> _WHAT YOU ARE ASKED TO DO_
A word-for-word reproduction of the listing is required.

(Beginning of DATA RECORDS)

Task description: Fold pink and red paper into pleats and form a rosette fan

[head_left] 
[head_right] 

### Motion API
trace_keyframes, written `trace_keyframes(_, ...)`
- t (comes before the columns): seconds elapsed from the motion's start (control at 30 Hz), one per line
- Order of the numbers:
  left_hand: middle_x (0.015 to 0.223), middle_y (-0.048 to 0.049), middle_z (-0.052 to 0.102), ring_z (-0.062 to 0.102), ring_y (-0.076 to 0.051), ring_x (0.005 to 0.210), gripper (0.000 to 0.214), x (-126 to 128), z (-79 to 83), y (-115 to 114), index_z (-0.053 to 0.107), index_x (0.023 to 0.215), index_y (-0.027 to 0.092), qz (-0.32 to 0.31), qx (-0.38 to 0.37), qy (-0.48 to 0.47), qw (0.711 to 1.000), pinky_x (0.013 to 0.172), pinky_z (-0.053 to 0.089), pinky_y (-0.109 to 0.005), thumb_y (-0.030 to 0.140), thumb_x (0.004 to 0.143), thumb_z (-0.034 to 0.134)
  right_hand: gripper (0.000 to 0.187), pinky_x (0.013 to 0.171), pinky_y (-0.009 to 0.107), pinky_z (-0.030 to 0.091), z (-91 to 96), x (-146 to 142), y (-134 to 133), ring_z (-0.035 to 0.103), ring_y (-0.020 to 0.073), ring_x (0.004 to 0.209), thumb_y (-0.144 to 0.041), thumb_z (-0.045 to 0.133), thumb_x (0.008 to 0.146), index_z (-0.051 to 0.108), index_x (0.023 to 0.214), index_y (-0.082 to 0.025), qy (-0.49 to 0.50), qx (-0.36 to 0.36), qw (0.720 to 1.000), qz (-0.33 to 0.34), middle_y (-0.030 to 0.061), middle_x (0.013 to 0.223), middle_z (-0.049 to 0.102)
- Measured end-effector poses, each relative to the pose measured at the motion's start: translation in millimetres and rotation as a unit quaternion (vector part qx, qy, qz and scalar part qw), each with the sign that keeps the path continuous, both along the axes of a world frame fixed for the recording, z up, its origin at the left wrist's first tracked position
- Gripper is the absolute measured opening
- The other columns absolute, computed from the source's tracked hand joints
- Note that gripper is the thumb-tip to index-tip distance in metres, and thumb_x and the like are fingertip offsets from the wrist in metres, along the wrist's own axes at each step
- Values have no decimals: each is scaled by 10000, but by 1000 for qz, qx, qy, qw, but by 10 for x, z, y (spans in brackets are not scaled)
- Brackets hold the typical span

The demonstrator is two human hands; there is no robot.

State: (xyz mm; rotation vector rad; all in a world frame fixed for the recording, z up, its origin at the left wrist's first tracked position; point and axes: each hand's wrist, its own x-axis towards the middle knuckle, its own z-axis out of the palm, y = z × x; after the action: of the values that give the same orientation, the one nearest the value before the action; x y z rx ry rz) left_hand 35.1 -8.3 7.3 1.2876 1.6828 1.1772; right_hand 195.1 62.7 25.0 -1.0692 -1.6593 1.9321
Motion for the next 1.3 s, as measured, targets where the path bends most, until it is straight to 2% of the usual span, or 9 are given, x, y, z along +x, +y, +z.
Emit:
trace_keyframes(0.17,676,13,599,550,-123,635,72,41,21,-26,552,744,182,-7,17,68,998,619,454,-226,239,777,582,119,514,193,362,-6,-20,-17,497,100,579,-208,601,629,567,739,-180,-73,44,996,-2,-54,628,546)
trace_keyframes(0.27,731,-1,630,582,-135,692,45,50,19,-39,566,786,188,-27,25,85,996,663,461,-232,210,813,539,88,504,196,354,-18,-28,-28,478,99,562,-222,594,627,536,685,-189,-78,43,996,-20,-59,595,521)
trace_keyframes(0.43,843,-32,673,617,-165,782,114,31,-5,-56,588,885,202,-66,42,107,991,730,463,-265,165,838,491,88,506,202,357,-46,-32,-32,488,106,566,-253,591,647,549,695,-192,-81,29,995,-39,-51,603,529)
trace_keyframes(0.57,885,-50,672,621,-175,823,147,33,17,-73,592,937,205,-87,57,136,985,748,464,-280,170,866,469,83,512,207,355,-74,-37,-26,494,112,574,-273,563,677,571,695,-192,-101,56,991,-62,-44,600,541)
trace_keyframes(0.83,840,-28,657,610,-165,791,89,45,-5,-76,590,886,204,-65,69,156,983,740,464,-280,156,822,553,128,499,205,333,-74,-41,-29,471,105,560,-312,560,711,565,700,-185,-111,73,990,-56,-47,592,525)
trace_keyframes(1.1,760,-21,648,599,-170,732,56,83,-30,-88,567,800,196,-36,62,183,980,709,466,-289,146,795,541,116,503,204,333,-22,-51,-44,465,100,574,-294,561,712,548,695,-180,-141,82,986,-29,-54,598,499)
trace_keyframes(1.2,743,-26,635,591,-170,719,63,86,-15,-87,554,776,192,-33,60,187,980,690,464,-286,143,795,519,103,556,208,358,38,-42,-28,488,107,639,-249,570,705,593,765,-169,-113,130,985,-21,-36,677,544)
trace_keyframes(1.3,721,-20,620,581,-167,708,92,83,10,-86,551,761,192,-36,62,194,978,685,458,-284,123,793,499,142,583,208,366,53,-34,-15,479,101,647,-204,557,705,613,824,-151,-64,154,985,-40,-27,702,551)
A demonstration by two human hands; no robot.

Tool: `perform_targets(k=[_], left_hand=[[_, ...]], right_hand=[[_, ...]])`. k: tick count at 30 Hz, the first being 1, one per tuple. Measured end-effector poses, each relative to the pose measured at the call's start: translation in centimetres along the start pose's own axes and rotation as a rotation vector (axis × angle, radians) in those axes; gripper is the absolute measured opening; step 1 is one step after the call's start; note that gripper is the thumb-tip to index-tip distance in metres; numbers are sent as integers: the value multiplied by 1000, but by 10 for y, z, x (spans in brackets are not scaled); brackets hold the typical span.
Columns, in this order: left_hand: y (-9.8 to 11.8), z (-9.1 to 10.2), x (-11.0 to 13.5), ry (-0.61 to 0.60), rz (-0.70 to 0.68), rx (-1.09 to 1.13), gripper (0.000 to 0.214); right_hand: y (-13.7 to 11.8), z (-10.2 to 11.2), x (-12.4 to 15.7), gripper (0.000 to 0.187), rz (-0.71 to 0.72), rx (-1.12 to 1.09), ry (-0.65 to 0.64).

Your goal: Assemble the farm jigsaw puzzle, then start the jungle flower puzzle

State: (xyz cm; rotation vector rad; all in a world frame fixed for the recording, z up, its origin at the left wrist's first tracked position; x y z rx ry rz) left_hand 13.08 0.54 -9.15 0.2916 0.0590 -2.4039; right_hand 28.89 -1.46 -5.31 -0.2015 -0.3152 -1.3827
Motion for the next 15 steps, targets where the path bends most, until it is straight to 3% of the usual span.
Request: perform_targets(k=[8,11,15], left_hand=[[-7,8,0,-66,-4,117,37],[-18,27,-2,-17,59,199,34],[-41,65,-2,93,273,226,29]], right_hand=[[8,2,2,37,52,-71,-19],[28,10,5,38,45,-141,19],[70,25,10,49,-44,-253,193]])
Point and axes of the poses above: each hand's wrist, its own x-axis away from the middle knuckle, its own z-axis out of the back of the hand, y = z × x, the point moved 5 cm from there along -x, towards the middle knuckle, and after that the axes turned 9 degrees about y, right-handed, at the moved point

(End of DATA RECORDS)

> _EXERCISE SOLUTION_
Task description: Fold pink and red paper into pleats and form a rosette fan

[head_left] 
[head_right] 

### Motion API
trace_keyframes, written `trace_keyframes(_, ...)`
- t (comes before the columns): seconds elapsed from the motion's start (control at 30 Hz), one per line
- Order of the numbers:
  left_hand: middle_x (0.015 to 0.223), middle_y (-0.048 to 0.049), middle_z (-0.052 to 0.102), ring_z (-0.062 to 0.102), ring_y (-0.076 to 0.051), ring_x (0.005 to 0.210), gripper (0.000 to 0.214), x (-126 to 128), z (-79 to 83), y (-115 to 114), index_z (-0.053 to 0.107), index_x (0.023 to 0.215), index_y (-0.027 to 0.092), qz (-0.32 to 0.31), qx (-0.38 to 0.37), qy (-0.48 to 0.47), qw (0.711 to 1.000), pinky_x (0.013 to 0.172), pinky_z (-0.053 to 0.089), pinky_y (-0.109 to 0.005), thumb_y (-0.030 to 0.140), thumb_x (0.004 to 0.143), thumb_z (-0.034 to 0.134)
  right_hand: gripper (0.000 to 0.187), pinky_x (0.013 to 0.171), pinky_y (-0.009 to 0.107), pinky_z (-0.030 to 0.091), z (-91 to 96), x (-146 to 142), y (-134 to 133), ring_z (-0.035 to 0.103), ring_y (-0.020 to 0.073), ring_x (0.004 to 0.209), thumb_y (-0.144 to 0.041), thumb_z (-0.045 to 0.133), thumb_x (0.008 to 0.146), index_z (-0.051 to 0.108), index_x (0.023 to 0.214), index_y (-0.082 to 0.025), qy (-0.49 to 0.50), qx (-0.36 to 0.36), qw (0.720 to 1.000), qz (-0.33 to 0.34), middle_y (-0.030 to 0.061), middle_x (0.013 to 0.223), middle_z (-0.049 to 0.102)
- Measured end-effector poses, each relative to the pose measured at the motion's start: translation in millimetres and rotation as a unit quaternion (vector part qx, qy, qz and scalar part qw), each with the sign that keeps the path continuous, both along the axes of a world frame fixed for the recording, z up, its origin at the left wrist's first tracked position
- Gripper is the absolute measured opening
- The other columns absolute, computed from the source's tracked hand joints
- Note that gripper is the thumb-tip to index-tip distance in metres, and thumb_x and the like are fingertip offsets from the wrist in metres, along the wrist's own axes at each step
- Values have no decimals: each is scaled by 10000, but by 1000 for qz, qx, qy, qw, but by 10 for x, z, y (spans in brackets are not scaled)
- Brackets hold the typical span

The demonstrator is two human hands; there is no robot.

State: (xyz mm; rotation vector rad; all in a world frame fixed for the recording, z up, its origin at the left wrist's first tracked position; point and axes: each hand's wrist, its own x-axis towards the middle knuckle, its own z-axis out of the palm, y = z × x; after the action: of the values that give the same orientation, the one nearest the value before the action; x y z rx ry rz) left_hand 35.1 -8.3 7.3 1.2876 1.6828 1.1772; right_hand 195.1 62.7 25.0 -1.0692 -1.6593 1.9321
Motion for the next 1.3 s, as measured, targets where the path bends most, until it is straight to 2% of the usual span, or 9 are given, x, y, z along +x, +y, +z.
Emit:
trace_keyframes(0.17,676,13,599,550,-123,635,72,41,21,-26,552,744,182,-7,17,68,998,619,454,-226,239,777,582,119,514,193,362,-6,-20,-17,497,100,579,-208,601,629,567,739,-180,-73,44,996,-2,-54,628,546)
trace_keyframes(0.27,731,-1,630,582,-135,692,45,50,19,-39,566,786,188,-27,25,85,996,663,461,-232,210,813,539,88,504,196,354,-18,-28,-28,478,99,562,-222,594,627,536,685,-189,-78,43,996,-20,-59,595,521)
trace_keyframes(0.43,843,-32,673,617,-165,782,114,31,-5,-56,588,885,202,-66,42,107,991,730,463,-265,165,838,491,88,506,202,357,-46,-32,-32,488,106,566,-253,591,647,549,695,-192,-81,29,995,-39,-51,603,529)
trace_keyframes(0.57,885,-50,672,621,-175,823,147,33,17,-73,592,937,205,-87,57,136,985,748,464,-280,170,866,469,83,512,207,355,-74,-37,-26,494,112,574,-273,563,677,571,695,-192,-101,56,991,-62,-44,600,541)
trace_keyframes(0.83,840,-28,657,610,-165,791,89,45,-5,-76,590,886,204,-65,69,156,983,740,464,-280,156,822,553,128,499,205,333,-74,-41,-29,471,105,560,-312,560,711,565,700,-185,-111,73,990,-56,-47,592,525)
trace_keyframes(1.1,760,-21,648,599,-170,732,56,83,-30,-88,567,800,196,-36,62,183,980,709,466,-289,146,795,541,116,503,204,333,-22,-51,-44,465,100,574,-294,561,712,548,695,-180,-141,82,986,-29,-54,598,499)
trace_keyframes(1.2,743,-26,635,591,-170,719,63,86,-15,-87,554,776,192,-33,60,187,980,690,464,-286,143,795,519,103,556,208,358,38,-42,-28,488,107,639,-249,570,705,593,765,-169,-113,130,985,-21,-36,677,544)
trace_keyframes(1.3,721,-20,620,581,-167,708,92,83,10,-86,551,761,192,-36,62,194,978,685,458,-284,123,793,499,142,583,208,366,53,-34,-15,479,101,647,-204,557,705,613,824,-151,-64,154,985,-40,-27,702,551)
A demonstration by two human hands; no robot.

Tool: `perform_targets(k=[_], left_hand=[[_, ...]], right_hand=[[_, ...]])`. k: tick count at 30 Hz, the first being 1, one per tuple. Measured end-effector poses, each relative to the pose measured at the call's start: translation in centimetres along the start pose's own axes and rotation as a rotation vector (axis × angle, radians) in those axes; gripper is the absolute measured opening; step 1 is one step after the call's start; note that gripper is the thumb-tip to index-tip distance in metres; numbers are sent as integers: the value multiplied by 1000, but by 10 for y, z, x (spans in brackets are not scaled); brackets hold the typical span.
Columns, in this order: left_hand: y (-9.8 to 11.8), z (-9.1 to 10.2), x (-11.0 to 13.5), ry (-0.61 to 0.60), rz (-0.70 to 0.68), rx (-1.09 to 1.13), gripper (0.000 to 0.214); right_hand: y (-13.7 to 11.8), z (-10.2 to 11.2), x (-12.4 to 15.7), gripper (0.000 to 0.187), rz (-0.71 to 0.72), rx (-1.12 to 1.09), ry (-0.65 to 0.64).

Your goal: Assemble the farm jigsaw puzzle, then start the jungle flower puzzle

State: (xyz cm; rotation vector rad; all in a world frame fixed for the recording, z up, its origin at the left wrist's first tracked position; x y z rx ry rz) left_hand 13.08 0.54 -9.15 0.2916 0.0590 -2.4039; right_hand 28.89 -1.46 -5.31 -0.2015 -0.3152 -1.3827
Motion for the next 15 steps, targets where the path bends most, until it is straight to 3% of the usual span.
Request: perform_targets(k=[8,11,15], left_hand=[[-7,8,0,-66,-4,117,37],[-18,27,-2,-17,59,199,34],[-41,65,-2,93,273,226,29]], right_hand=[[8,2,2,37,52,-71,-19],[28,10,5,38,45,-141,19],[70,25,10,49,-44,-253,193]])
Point and axes of the poses above: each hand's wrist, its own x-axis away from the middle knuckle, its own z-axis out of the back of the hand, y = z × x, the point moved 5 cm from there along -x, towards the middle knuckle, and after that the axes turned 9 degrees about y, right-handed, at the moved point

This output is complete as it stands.